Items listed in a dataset
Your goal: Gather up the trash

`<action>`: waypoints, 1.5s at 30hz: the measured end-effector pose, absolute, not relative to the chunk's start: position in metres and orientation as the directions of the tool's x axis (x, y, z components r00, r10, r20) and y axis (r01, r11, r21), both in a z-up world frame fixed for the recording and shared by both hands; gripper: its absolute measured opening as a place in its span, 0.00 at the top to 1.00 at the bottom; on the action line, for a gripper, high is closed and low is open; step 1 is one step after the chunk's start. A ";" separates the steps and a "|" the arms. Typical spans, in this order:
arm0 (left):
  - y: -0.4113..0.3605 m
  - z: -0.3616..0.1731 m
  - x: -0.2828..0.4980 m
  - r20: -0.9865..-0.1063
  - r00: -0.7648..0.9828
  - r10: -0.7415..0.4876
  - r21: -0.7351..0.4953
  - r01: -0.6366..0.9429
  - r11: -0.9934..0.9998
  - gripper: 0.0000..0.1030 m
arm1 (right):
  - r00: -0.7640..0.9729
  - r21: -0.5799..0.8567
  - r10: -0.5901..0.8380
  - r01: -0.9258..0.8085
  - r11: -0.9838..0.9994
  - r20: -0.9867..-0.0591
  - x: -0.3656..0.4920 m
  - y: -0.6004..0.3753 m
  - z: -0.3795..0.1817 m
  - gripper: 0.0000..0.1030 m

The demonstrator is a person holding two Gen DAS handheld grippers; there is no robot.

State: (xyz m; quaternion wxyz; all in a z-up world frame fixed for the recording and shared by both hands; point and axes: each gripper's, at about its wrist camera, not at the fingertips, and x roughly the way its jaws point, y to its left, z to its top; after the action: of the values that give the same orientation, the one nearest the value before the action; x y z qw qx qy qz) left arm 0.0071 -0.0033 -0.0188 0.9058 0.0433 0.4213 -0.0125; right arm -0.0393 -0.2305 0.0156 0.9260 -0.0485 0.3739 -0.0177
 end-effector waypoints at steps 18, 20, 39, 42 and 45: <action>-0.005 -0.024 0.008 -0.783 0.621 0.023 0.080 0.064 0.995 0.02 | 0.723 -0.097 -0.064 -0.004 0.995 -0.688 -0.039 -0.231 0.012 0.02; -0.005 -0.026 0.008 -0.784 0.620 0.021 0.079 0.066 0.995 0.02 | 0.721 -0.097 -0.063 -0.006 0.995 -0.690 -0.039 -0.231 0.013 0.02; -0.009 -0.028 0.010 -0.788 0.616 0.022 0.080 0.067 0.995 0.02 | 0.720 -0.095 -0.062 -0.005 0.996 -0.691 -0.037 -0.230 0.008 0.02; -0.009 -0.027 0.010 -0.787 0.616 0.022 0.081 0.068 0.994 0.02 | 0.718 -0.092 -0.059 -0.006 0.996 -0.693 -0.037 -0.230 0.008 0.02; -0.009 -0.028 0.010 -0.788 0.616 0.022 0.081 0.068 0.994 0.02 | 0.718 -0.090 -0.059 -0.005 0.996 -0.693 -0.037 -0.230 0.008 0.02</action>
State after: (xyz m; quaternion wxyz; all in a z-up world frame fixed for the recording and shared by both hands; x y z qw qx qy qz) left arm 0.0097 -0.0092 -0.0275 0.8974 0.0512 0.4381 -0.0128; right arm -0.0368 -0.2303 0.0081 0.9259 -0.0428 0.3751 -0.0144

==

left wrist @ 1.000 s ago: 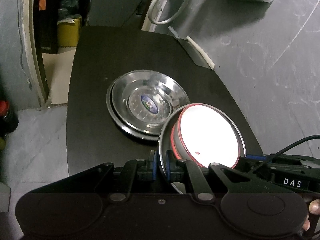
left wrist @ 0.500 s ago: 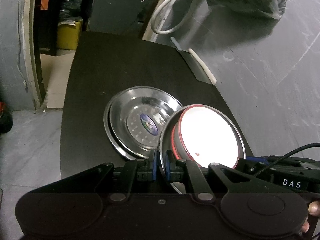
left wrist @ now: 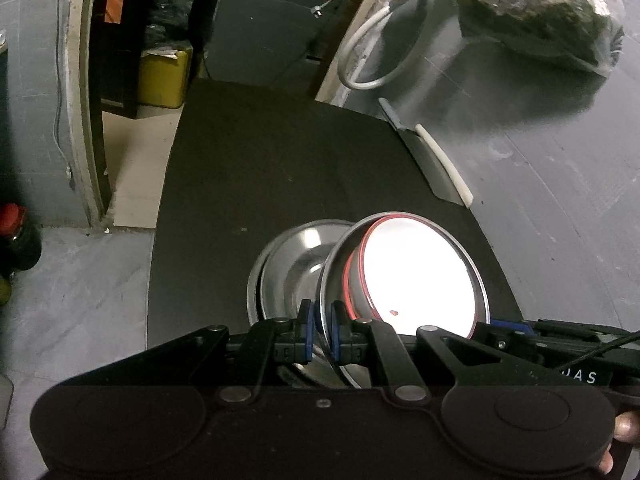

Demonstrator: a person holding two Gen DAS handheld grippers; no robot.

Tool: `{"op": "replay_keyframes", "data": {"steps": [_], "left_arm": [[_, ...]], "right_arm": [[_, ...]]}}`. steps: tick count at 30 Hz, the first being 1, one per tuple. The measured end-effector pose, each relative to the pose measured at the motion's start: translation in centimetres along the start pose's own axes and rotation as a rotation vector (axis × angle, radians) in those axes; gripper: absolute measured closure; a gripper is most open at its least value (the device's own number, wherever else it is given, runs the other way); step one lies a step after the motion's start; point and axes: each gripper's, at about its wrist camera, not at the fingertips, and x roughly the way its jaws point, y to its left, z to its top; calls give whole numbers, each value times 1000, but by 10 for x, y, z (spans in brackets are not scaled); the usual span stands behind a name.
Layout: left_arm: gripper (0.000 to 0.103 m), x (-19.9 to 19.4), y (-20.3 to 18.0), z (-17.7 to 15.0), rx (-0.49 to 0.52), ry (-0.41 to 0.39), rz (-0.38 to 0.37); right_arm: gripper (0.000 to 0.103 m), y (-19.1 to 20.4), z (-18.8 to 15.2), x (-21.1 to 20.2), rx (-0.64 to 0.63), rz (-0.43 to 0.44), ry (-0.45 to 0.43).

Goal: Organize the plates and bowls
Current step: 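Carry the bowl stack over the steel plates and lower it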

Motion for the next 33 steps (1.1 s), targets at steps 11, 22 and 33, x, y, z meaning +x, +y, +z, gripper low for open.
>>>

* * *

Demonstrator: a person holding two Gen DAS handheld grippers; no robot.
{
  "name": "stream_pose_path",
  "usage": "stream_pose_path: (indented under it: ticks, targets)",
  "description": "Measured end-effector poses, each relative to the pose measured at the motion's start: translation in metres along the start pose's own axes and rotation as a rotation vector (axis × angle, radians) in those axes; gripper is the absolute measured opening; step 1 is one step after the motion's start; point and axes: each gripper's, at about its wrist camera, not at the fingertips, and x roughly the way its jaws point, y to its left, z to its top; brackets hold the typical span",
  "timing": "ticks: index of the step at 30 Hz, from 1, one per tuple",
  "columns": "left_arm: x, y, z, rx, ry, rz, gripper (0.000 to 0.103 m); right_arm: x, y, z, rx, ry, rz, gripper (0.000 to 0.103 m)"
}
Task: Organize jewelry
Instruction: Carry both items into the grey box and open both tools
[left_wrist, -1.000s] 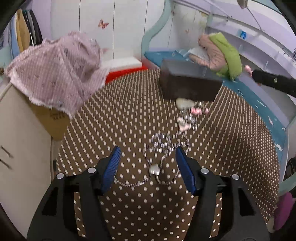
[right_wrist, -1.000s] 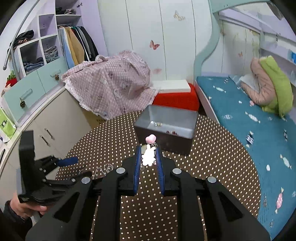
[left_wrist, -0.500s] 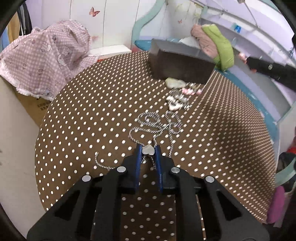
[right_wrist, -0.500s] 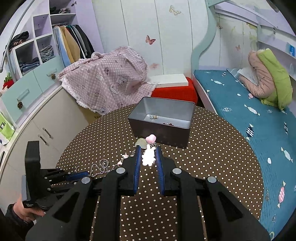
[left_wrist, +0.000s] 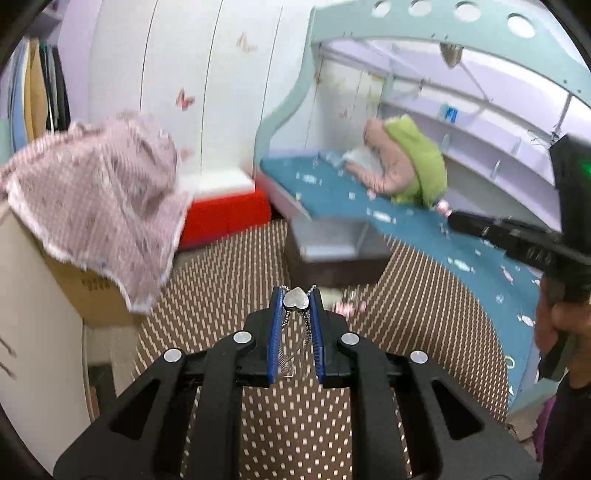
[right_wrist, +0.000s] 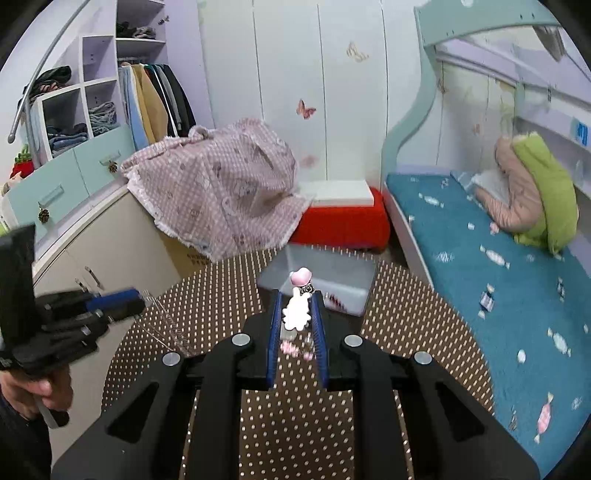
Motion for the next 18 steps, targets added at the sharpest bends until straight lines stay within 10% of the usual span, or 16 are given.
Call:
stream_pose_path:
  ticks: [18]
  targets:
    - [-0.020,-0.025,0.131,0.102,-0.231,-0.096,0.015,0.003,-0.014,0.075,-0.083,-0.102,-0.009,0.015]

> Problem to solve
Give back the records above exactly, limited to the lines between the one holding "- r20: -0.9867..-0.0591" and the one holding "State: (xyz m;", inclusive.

> Task output
  - r20: -0.9867..-0.0591
  - x: -0.3656..0.4920 m
  - y: -0.6004..0.3753 m
  - z: -0.3795..0.1817 m
  - gripper: 0.0000..0.1030 m

The demonstrator is a person holding two Gen DAS handheld grippers; there is no robot.

State: (xyz m; quaternion wxyz; all in a z-up world frame fixed for the recording and shared by both hands; point and axes: each gripper's, at about its wrist camera, not at the fingertips, and x roughly the way its jaws point, y to its left, z to its top; after the action: of the values that give the same orientation, the one nearest the value before the action; x y z qw qx qy qz) left arm 0.0071 -0.0033 -0.0188 0.9058 0.0433 0.4213 -0.0125; right arm -0.0393 -0.2305 0.0156 0.9260 -0.0485 0.3739 -0.0177

This exercise requires no additional output.